- SR 512 highlighted in red

Route information
- Length: 2.146 mi (3.454 km)
- Existed: by 1983–circa 2009

Major junctions
- West end: Kings Creek in Carson City
- East end: US 395 Bus. in Carson City

Location
- Country: United States
- State: Nevada

Highway system
- Nevada State Highway System; Interstate; US; State; Pre‑1976; Scenic;
| ← SR 511 |  | → SR 513 |

= Nevada State Route 512 =

Highway in Nevada

State Route 512 (SR 512) was a state highway in Carson City, Nevada. It connected Kings Canyon west of Carson City to the state capitol using various city streets. The route dates to the mid-19th century, as part of a wagon trail linking Lake Tahoe and Carson City that was later incorporated into the Lincoln Highway. SR 512 was turned over to local control in 2010.

==Route description==
The western terminus of SR 512 was on the western edge of Carson City near the foothills of the Sierra Nevada in Kings Canyon. It began on Kings Canyon Road just east of Canyon Drive, where the road passes over Kings Canyon Creek. From there, the route headed eastward around a hill to enter residential areas of Carson City. After 1.375 mi, the route intersected Ormsby Boulevard and turned into King Street. State Route 512 continued east another 0.590 mi to Division Street, where the route turned south. The highway followed Division Street 0.178 mi to West Fifth Street. SR 512 turned east on Fifth Street and traveled 0.139 mi to its eastern terminus at South Carson Street (U.S. Route 395 Business/SR 529) just south of the state capitol complex.

==History==
===Early history===
Kings Canyon Road has a history dating before white settlers came to the Eagle Valley, where Carson City now resides. It was originally a Washo Indian trail that crossed over the mountains separating the valley from Lake Tahoe. The trail became more prominent in the 1850s as would-be miners trekked west to California in search of gold. As the Comstock Lode contributed to the growth of areas around Carson City in the 1860s, the trail became an important part of the Bonanza road system, linking the burgeoning Comstock region and Placerville, California. Nevada's territorial government, realizing the need to improve access to and from the west, authorized Alfred Helm and Butler Ives to begin construction of a road through Kings Canyon in 1862. Their route, completed by November 1863 as the final segment of the Lake Tahoe Wagon Road, would become the preferred route connecting Carson City to Spooner's Station east of Glenbrook.

Kings Canyon Road was an early branch alignment of State Route 3.
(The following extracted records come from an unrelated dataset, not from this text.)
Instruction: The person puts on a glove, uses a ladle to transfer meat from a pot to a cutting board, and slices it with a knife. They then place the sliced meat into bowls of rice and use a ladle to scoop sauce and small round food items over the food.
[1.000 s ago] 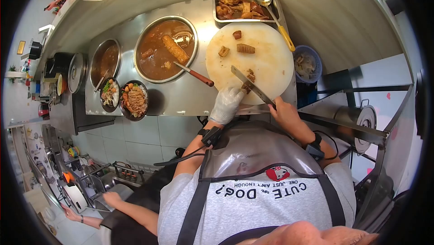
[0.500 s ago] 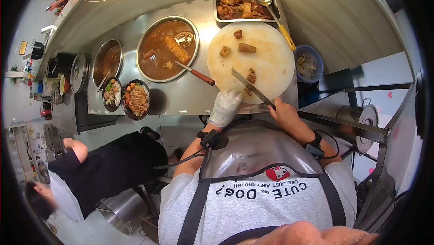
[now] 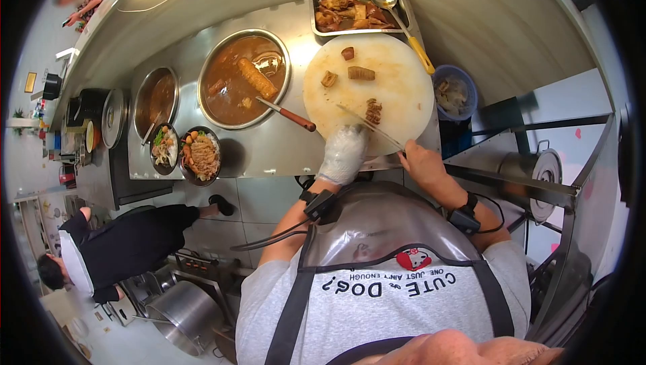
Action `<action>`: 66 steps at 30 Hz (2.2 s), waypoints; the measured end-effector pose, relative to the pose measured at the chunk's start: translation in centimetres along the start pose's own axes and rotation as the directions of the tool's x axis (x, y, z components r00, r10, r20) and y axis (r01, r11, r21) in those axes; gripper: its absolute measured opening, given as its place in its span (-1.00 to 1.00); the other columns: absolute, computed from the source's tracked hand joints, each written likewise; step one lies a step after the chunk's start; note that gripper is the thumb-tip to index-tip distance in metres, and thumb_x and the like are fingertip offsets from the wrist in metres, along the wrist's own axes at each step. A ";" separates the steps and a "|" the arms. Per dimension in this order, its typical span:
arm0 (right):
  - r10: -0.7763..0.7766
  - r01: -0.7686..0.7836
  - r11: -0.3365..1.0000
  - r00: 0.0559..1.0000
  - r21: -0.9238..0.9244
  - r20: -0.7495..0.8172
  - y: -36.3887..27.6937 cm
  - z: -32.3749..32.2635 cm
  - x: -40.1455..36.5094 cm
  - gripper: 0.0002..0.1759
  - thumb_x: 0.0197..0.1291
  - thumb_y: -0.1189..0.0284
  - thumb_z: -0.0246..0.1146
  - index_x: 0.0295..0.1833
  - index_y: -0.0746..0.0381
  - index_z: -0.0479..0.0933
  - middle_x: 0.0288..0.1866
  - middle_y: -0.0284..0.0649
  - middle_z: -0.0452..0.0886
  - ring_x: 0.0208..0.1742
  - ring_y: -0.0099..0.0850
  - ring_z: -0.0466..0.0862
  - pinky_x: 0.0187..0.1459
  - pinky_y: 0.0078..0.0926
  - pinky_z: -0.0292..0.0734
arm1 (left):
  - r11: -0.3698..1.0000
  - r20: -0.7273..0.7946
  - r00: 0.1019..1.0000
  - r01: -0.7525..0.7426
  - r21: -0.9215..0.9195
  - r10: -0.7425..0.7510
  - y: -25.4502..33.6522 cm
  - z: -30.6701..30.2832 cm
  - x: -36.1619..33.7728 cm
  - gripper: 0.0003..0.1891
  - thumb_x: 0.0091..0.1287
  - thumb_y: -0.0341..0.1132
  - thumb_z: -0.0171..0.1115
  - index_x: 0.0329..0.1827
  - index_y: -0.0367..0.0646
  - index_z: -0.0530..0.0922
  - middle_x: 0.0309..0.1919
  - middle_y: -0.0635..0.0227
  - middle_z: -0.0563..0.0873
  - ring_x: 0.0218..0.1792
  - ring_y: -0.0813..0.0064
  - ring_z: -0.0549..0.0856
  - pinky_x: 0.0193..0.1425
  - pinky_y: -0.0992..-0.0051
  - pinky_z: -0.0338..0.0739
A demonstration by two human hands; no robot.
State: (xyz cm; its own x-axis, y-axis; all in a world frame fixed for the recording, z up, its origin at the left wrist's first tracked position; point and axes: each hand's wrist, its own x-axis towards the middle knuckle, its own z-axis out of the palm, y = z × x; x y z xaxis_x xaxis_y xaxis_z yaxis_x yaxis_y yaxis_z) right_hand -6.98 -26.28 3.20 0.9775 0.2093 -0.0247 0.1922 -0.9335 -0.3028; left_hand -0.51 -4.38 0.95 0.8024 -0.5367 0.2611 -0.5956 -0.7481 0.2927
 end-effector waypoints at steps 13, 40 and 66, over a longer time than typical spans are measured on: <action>0.028 -0.032 0.985 0.999 0.172 0.023 -0.6 -2.7 -0.1 -0.67 0.31 0.28 0.32 -0.23 0.29 0.37 -0.54 0.07 0.61 -0.46 0.12 0.66 -0.42 0.01 0.58 | 0.995 0.056 0.994 0.095 0.019 -0.096 -1.1 -1.8 -2.3 -0.89 0.21 -0.29 0.30 -0.29 -0.10 0.61 -0.36 0.20 0.66 -0.27 0.09 0.66 -0.15 0.14 0.54; 0.048 -0.076 0.963 0.992 0.260 0.112 -0.2 -3.0 -0.3 -0.64 0.34 0.25 0.29 -0.21 0.33 0.39 -0.57 0.10 0.59 -0.46 0.14 0.66 -0.40 0.05 0.56 | 0.992 -0.087 0.989 0.111 -0.062 -0.116 -1.1 -1.3 -2.1 -0.88 0.11 -0.35 0.36 -0.41 -0.12 0.57 -0.40 0.20 0.62 -0.34 0.03 0.63 -0.23 0.10 0.53; 0.502 -0.632 0.323 0.745 0.705 0.438 2.2 -2.8 -1.2 -0.68 0.47 0.23 0.20 -0.03 0.31 0.45 -0.52 -0.31 0.47 -0.68 -0.61 0.41 -0.66 -0.52 0.36 | 0.995 -0.150 0.983 0.096 -0.041 -0.101 1.4 -0.7 4.7 -0.59 0.23 -0.23 0.34 0.12 -0.15 0.57 0.14 0.05 0.61 0.13 0.00 0.59 0.21 0.08 0.46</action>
State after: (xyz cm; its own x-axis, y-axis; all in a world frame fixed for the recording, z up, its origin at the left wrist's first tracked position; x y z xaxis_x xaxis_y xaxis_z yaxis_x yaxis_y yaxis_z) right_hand -7.50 -29.42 5.20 0.7873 -0.1850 -0.5882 -0.6166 -0.2283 -0.7535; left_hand 2.37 -7.70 3.24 0.8438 -0.3933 0.3652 -0.5166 -0.7797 0.3539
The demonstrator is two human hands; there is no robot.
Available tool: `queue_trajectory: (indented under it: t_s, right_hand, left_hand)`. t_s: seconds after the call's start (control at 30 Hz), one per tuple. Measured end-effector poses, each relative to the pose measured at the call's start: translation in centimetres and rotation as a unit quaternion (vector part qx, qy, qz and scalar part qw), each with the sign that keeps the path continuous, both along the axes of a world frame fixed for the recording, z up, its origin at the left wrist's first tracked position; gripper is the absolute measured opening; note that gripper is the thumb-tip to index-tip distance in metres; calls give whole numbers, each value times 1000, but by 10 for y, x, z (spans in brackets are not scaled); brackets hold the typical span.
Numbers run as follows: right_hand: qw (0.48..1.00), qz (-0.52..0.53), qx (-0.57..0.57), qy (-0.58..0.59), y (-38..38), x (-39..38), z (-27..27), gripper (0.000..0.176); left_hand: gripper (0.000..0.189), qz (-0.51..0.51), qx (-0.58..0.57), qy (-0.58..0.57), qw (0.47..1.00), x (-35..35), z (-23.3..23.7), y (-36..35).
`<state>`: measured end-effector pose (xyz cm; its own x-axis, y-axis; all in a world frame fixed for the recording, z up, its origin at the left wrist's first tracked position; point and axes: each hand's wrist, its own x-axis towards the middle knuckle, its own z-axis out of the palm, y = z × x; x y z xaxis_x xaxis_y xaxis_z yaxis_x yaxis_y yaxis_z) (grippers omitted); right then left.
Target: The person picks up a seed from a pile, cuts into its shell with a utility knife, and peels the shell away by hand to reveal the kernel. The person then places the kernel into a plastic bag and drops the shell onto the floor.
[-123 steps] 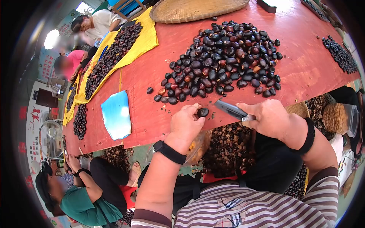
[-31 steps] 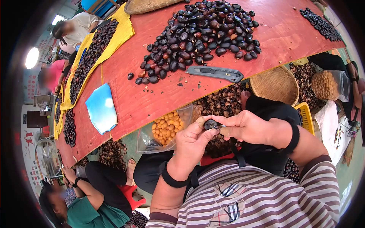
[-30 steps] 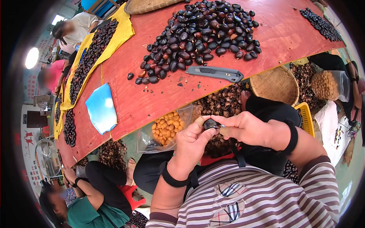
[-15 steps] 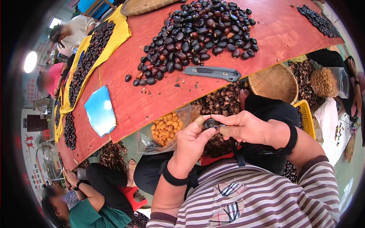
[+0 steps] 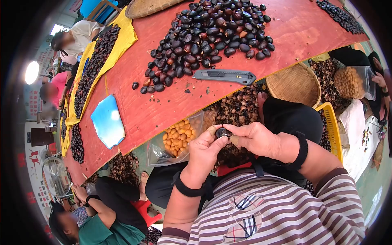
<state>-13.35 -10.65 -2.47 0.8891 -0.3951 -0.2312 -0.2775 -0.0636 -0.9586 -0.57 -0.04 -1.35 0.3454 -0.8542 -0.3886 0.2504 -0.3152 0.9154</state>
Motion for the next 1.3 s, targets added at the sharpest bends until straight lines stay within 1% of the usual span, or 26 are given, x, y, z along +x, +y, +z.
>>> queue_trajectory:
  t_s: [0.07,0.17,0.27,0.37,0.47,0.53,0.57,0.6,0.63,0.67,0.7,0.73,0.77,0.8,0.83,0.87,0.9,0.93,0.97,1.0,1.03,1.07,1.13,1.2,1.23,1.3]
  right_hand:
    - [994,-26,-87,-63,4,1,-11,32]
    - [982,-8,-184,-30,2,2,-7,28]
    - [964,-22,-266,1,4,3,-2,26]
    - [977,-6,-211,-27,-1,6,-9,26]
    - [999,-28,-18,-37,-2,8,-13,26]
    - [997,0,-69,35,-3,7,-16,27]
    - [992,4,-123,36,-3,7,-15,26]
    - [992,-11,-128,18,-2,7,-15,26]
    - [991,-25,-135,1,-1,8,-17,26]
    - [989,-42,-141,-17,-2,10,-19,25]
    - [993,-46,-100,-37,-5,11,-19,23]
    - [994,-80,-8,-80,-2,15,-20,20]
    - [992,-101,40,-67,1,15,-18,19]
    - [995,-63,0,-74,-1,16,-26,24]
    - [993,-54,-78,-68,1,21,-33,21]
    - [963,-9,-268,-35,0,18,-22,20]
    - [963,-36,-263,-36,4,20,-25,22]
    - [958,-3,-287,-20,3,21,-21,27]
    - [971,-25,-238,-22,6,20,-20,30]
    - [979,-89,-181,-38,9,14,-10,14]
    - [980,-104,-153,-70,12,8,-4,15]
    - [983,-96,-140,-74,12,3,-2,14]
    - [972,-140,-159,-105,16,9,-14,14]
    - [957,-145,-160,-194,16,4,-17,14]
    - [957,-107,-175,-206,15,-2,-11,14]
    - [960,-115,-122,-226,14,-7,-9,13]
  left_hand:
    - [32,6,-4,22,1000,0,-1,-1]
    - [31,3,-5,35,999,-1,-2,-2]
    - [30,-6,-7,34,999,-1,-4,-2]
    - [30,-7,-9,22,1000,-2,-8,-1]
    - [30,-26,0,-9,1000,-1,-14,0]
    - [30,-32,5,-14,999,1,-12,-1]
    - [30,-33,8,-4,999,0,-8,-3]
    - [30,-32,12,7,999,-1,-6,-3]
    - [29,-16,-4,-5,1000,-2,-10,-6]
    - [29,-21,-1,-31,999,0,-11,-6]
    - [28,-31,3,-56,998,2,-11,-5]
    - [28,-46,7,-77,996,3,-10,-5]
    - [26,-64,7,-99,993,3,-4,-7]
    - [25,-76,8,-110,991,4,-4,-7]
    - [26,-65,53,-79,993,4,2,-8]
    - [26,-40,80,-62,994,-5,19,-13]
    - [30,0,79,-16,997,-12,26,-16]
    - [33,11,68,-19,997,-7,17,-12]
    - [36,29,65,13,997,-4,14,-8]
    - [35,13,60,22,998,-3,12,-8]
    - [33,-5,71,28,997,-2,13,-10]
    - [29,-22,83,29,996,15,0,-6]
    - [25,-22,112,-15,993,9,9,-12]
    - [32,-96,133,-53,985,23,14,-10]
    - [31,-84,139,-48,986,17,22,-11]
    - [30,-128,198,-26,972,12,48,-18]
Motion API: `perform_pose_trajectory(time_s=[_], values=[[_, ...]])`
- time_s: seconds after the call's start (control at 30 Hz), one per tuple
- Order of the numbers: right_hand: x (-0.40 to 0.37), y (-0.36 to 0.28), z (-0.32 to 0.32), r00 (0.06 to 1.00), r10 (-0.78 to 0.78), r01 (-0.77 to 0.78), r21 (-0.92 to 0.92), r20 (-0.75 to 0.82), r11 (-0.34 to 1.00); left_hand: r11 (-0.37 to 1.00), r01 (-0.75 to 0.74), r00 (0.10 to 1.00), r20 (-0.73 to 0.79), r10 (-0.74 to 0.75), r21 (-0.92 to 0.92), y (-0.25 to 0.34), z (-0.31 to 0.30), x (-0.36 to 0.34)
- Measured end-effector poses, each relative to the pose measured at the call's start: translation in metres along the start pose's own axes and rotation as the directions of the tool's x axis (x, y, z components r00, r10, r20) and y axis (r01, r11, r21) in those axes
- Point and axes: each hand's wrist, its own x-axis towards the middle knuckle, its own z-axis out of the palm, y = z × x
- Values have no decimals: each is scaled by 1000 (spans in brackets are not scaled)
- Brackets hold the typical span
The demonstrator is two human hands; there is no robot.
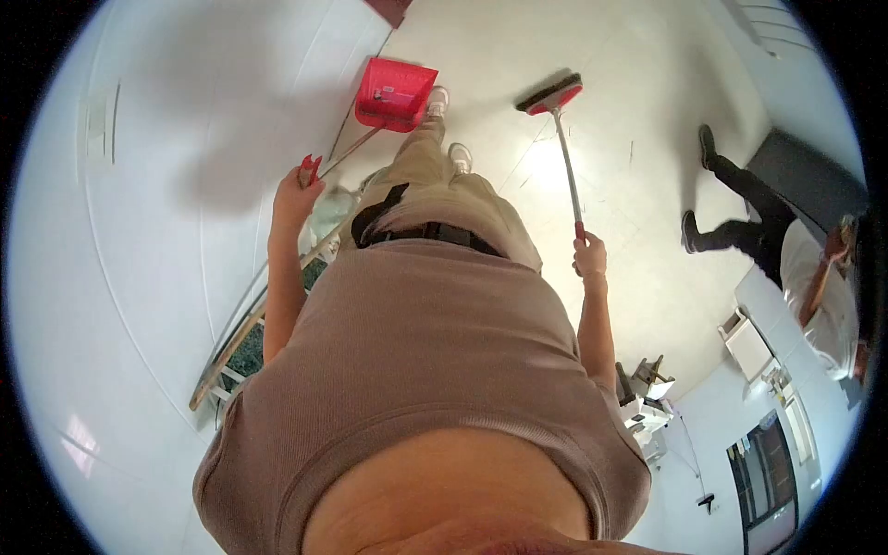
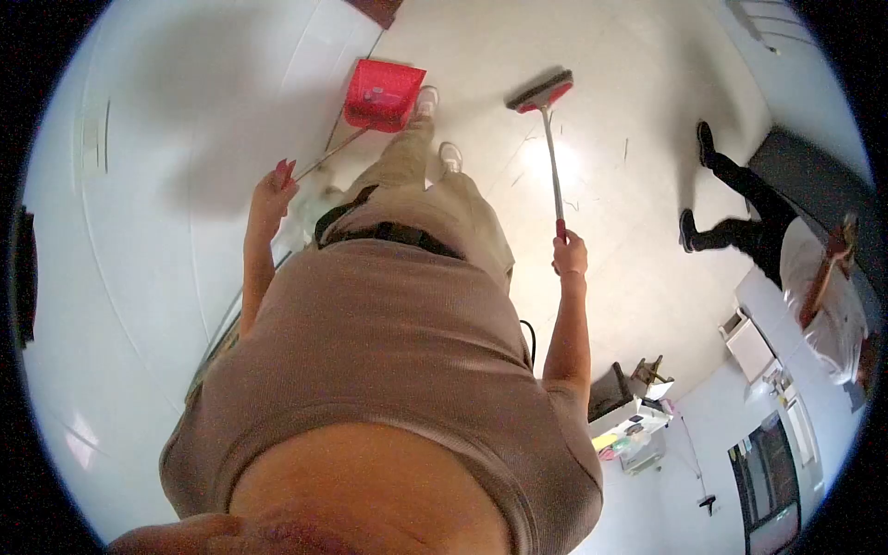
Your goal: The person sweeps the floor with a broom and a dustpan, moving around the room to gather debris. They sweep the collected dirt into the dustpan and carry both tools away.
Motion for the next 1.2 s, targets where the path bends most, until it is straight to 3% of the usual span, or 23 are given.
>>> perform_pose_trajectory(time_s=[0.1, 0.2, 0.23, 0.27, 0.33, 0.47, 0.5, 0.57, 0.6, 0.67, 0.7, 0.87, 0.9, 0.97, 1.0, 1.07, 1.2], values=[[-12, -37, 5, 1000, -14, 13, 25, 26, 1000, 997, -72, 997, -4, 72, -15, -9, 3, 37], [11, -87, 25, 989, -128, 135, -110, 68, 985, 988, -64, 998, 4, 64, 142, 0, -10, 55], [17, -116, 35, 972, -215, 228, -152, 97, 962, 995, 7, 1000, 21, -10, 101, 2, -16, 54], [24, -145, 38, 975, -145, 176, -190, 166, 966, 995, 81, 996, 42, -84, 64, 6, -22, 55], [66, -173, 66, 939, -279, 317, -187, 204, 930, 990, 123, 990, 62, -128, 72, 11, -32, 59], [93, -253, 108, 910, -209, 205, 48, 357, 978, 976, 211, 969, 117, -217, 60, 27, -43, 69], [115, -250, 129, 896, -233, 238, 34, 378, 971, 973, 220, 966, 120, -227, 69, 32, -44, 73], [105, -267, 136, 930, -159, 224, -167, 333, 960, 965, 250, 950, 170, -261, 83, 29, -46, 78], [107, -258, 140, 929, -151, 216, -165, 337, 962, 963, 254, 948, 173, -267, 92, 24, -47, 81], [120, -223, 142, 967, -171, 231, -363, 190, 903, 972, 230, 959, 156, -236, 54, 8, -41, 94], [120, -208, 133, 972, -159, 212, -351, 172, 912, 972, 228, 959, 160, -233, 54, 1, -40, 103], [103, -131, 71, 993, -119, 119, -394, 26, 911, 931, 151, 945, 227, -234, 331, -17, -35, 138], [79, -146, 49, 998, 3, 14, -315, 55, 949, 932, 142, 945, 235, -228, 334, -10, -35, 139], [65, -137, 30, 995, 102, -97, -247, 5, 964, 918, 213, 921, 246, -303, 335, 13, -35, 147], [64, -119, 28, 999, 41, -50, -286, -35, 957, 918, 206, 921, 250, -299, 339, -1, -32, 154], [61, -99, 24, 997, -17, -8, -320, -76, 947, 979, 85, 977, 178, -119, 187, -43, -20, 173], [45, -103, 9, 996, -73, 53, -310, -53, 949, 966, 135, 960, 214, -183, 222, 1, -22, 165]])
After it was completed, the road saw little change or maintenance until the advent of automobiles, when the Bonanza system of wagon roads were adapted to serve the needs of vehicles. In 1913, Kings Canyon Road was selected by the Lincoln Highway Association as part of the Lincoln Highway's southern route over the Sierra Nevadas. Some improvements to the trail began in 1914, when the Carson Good Roads Association began placing route markers along the road. The road was later incorporated into Nevada's state highway system as part of State Route 3. Traffic on the route would decrease significantly starting in 1928, when a new paved route linking Carson City and Spooner's was constructed through Clear Creek Canyon to the south; SR 3 was moved to the new road, which eventually became part of U.S. Route 50.

===The route today===
The original Kings Canyon toll road is about 12 mi long and is still open to travel. Within Carson City, SR 512 follows the alignment of the original road via portions of Kings Street and Kings Canyon Road. Outside the city west of the state highway terminus, the route is an unpaved forest road within the Humboldt-Toiyabe National Forest. The Forest Service promotes the road for its historical value, but no longer maintains the roadway. Travel by off-road vehicles or four-wheel drive vehicles with high clearance is highly recommended, as portions of the route are rugged, steep, and can be difficult to pass.

As for the route within Carson City limits, State Route 512 had been a designated highway since at least 1983. A proposal to transfer ownership of SR 512 from the Nevada Department of Transportation to Carson City had surfaced by 2007. This action was aimed to reduce the city's required financial contributions to NDOT for the construction of the Carson City Freeway. State Route 512 was removed from the state highway system by January 2010.